The Carrier claimed that two Carmen/Carmen Helpers at Billerica
had been spending 50 percent of their time performing start
to finish paint work in March 1983 when that program was terminated in March 1983. Both the seniority aspects of the Carrier
proposal and the limitation to one position were rejected by
the Carmen. On March 15, 1984 the Carrier made a second proposal
offering to dovetail six B&M Carmen/Carmen Helpers either on
furlough or not holding regular positions with furloughed Maine
Central employees on the Carmen Helpers (paint shop) roster at
the Waterville shop. With regard to the first offer the Carmen
were concerned because the 8&M Journeymen Carmen who were on
system seniority would be dovetailed into a Carman Helpers
seniority roster at Waterville covering Helpers assignment to
painting duties. The Carmen also anticipated difficulties if
B&M Journeymen Carmen were dovetailed onto a Journeyman Painters
seniority roster at Waterville because Carmen and Painters are
on a separate seniority roster on the Maine Central. The
Carmen also rejected the second Carrier proposal. How much
part the seniority aspect of the second Carrier offer played
in the Carmen decision to reject is unclear. At the hearing,
however, the Carmen stated that there was no disagreement on
interblending of seniority. Both the Carmen's proposal for an
implementing agreement and the Carrier's second proposal contain
a Section 3 which is identical and reads:
As of the date of this agreement, the names of
six (6) Boston and Maine carmen and/or carmen
helpers on the Boston and Maine System Carmen
Roster and/or the Boston and Maine System Carmen
Helpers' Roster either not holding regular
assignments or on furlough will be dovetailed
in seniority order with the names of all carmen
helpers either not holding regular assignments or
on furlough on the Seniority Roster of Carmen
Helpers (Paint Shop), Waterville Shop, Maine
Central Railroad Company.
The work envisaged at Waterville is presumably consolidated
work, not only B&M work. Under all the circumstances the Carrier
proposal to dovetail six B&M Carmen and/or Carmen Helpers in
the manner detailed in its second proposal appears equitable
and will be incorporated in the implementing agreement.
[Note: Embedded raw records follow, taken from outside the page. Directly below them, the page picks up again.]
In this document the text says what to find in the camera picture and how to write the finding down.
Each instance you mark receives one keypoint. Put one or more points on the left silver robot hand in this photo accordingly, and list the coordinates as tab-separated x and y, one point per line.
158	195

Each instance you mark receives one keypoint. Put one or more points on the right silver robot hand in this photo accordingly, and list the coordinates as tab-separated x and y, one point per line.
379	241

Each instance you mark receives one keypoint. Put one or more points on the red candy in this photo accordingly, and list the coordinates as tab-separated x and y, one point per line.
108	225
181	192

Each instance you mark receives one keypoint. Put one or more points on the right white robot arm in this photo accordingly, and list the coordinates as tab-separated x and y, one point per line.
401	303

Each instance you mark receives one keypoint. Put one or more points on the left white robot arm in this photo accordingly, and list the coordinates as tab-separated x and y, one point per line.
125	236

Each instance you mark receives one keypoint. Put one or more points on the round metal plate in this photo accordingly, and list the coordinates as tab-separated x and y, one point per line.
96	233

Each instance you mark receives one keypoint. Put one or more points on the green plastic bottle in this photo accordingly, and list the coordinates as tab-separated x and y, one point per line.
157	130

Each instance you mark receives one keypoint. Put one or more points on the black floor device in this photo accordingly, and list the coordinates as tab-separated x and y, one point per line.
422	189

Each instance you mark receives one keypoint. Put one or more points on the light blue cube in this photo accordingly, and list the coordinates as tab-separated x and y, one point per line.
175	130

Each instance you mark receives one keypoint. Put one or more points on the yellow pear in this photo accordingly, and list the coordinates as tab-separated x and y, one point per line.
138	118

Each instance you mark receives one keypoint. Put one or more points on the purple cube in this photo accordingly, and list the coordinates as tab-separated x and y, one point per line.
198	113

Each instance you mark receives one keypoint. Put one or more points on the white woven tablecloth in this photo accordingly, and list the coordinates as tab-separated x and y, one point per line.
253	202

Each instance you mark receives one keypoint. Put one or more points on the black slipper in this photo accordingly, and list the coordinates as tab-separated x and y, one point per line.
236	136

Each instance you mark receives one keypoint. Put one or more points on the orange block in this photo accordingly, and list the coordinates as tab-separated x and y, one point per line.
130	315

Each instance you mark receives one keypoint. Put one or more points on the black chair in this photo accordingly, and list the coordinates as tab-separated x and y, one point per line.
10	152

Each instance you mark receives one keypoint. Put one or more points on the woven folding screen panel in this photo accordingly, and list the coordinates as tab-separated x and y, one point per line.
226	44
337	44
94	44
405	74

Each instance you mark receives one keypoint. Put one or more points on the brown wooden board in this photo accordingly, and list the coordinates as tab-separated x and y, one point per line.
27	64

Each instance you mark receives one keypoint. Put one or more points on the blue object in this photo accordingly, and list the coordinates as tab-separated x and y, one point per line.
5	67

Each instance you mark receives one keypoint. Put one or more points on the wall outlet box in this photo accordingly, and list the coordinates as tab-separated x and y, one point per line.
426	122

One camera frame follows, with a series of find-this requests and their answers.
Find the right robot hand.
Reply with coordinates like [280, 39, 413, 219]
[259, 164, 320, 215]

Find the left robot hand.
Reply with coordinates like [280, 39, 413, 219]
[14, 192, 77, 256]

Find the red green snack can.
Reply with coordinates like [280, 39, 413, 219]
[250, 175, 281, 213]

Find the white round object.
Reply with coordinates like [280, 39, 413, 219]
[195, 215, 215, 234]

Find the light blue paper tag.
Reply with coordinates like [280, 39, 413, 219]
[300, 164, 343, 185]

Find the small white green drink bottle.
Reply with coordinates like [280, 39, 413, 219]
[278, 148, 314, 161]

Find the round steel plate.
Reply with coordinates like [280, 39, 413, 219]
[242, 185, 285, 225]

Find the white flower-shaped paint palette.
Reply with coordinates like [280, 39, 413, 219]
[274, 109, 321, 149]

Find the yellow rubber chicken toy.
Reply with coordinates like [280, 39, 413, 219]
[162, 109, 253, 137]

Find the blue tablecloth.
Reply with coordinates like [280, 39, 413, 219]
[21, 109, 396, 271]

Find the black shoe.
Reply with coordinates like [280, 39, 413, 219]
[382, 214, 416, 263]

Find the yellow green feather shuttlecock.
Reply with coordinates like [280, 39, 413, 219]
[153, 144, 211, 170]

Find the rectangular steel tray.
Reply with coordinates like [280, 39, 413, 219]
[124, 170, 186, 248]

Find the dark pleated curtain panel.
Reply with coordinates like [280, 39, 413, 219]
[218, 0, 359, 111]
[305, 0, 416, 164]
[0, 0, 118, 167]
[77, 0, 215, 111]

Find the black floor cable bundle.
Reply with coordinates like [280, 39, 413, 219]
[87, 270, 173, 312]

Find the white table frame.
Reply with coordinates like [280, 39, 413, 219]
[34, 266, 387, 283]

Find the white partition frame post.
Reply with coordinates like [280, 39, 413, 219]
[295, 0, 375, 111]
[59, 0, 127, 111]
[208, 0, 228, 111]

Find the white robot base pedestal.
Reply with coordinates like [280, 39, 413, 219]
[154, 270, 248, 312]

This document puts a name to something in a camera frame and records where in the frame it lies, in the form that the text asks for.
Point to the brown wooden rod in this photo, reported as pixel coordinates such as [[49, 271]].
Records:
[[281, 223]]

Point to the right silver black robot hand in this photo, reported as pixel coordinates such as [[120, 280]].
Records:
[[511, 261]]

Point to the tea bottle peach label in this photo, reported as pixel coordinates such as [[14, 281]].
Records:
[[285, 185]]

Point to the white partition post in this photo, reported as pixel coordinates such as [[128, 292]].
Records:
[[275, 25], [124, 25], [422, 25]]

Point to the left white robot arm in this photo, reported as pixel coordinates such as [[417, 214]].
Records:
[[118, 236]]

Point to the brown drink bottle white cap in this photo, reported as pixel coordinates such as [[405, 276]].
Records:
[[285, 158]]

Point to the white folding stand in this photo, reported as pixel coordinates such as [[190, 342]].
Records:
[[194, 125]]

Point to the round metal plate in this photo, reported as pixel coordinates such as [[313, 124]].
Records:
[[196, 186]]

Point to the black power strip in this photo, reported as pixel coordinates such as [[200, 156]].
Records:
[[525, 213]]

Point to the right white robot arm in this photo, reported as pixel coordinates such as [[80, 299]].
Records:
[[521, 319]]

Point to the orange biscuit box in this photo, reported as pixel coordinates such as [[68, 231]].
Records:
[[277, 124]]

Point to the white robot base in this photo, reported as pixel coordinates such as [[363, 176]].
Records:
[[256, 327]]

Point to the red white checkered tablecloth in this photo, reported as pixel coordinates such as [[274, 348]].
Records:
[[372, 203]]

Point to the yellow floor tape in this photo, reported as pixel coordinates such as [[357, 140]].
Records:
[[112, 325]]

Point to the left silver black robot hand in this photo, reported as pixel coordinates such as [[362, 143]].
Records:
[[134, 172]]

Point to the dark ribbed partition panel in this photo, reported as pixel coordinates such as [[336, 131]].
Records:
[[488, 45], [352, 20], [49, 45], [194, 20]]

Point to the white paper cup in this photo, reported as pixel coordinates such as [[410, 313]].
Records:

There is no dispute between the parties that the proposed
establishment of start to finish paint work at Waterville
constitutes a "transaction" within the meaning of the New York
Conditions. Where the parties come to sharp issue, however,
is the applicability of the monetary protections provided
under the New York Conditions. The leading arbitral decisions
stress necessary relationships of cause and effect between the
"transaction" and the adverse effect for an employee to achieve
entitlement to the whole spectrum of benefits under the New
York Conditions. This Referee agrees with Referee Zumas in
the American Train Dispatchers Association and the Missouri
Railroad Company case and Referee Seidenberg in his award in
Public Law
Board No. 818, Award No. 8 (UTU and
PRR-PRSL)
as
well as with other arbitrators that there must be a causal
connection between the transactions and the claimed adverse
effect upon employees. No such "causal nexus" was shown to
exist on the record in this case insofar as displacement or
dismissal benefits are concerned. The employees claimed to be
affected are employees on furlough or inactive status. Thus,
at the time of the transaction causal
connection relating
to
dismissal or displacement benefits is not apparent. Furloughed
employees are not, however, completely foreclosed under
Section 4. Opportunities to return to future service are one
example. Referee Seidenberg's decision in the New York Dock
case involving the Baltimore and Ohio Railroad Company, the
Newburgh South Shore Railway Company and the Brotherhood of
Maintenance of Way Employees, ICC Finance Docket No. 30095,
makes it clear that furloughed employees have some rights under
Section 4 of the New York Dock Conditions. In that case Referee
Seidenberg stated:
When we next turn to the putative contractual
relation between the B&O and the N&SS employees
whom the B&O did not want to add to its work force,
or who were in a furloughed status at the time the
ICC approved the application for purchase, we
conclude that all the N&SS employees were involved
in the transaction and had viable rights that should
be protected and not vitiated by this proceeding.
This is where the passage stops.